In total the Mexican location produces approximately 560 composite parts for the aircraft that will become the top of the Learjet line, as well as assemble metal and composite parts produced at the company’s other factories in Montreal and Belfast. The Learjet 85 building, which opened in 2010, employs 585 people, approximately one-third of Bombardier’s workforce in Querétaro.

The Mexican facility contributes to a wide range of Bombardier’s products. It is the site of the airframer’s main electrical harness production center and contributes structural assemblies for the Challenger 605 and 850, its CRJ line, and the Q400 turboprop airliner. Aft fuselage assembly for the long-range Globals currently takes place shoulder to shoulder with the construction of the wing units for the Learjet 85 in building number two. With the company’s announcement that aft fuselage assembly for the new Global 7000 and 8000 will take place at the facility as well, that work relocate to a new building currently under construction as Learjet 85 production ramps up.

New Light and Midsize Jets

Back in Wichita, work is progressing on the Learjet 70 and 75, launched this year at EBACE, which will be direct replacements for the Learjet 40XR and 45XR from which they were developed. So closely related are they that the main visible exterior difference between the two pairs are the new canted winglets on the new aircraft. Bombardier has delivered the last of the Learjet 40XRs; the final Learjet 45XR was moving through the production line.

The first Learjet 75 has not yet taken flight (expected before year-end), but a robust flight test program is well under way using a 40XR and 45XR refitted with the new Garmin G5000 avionics suite. Another pair of 45XRs is being used for engine and winglet testing and for interior fitting and CMS system evaluation. The first production 75 will join the test program as well. Bombardier has also taken advantage of the industry slowdown in small and midsize aircraft deliveries to make improvements and lean out its production line. Trying to improve the factory is a lot more complicated “when you are delivering at high volume,” Acs said, noting that a down market “gives people time to think, time to do, time to improve.” 

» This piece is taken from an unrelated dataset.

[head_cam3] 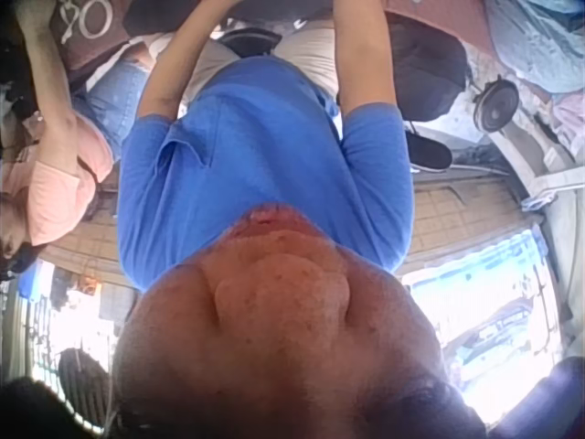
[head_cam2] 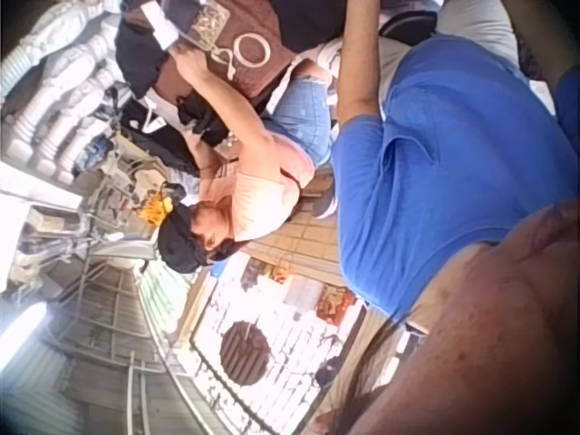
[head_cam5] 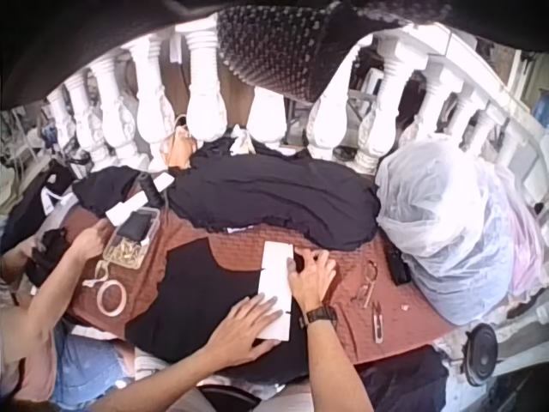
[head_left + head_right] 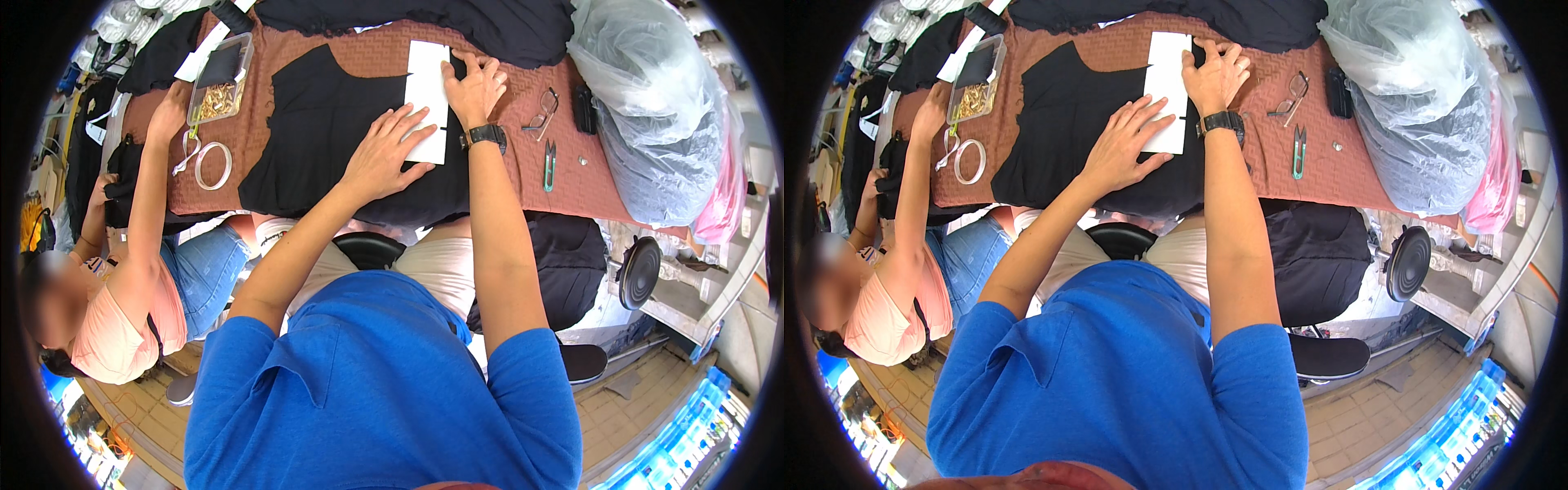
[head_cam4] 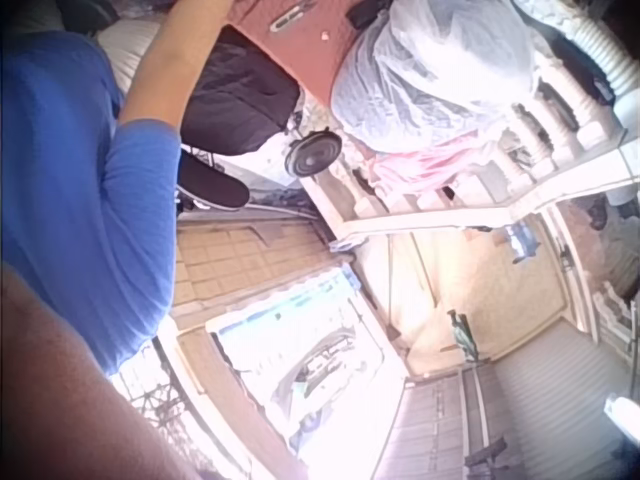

Such changes have allowed Learjet to achieve an impressive 42-percent improvement in production cycle time for the Learjet 75, compared with that of the Learjet 45XR just a year ago. The introduction of the Learjet 70/75 includes elimination of flights of the green airframe before installation of interiors and painting of the exterior. Alan Young, vice president of operations for Learjet Business Aircraft, told AIN, “[We] have a much bigger focus on quality and no do-overs, no repeat tasks. We put the right work in the right place.”

According to Young, tasks that were left to be accomplished in the preflight hangar, such as cabin door trim, have been moved to earlier in the process, clearing the way for rapid preflight processing. “We deliver a completed aircraft there, we do our preflight safety checks and we gas and go,” he said.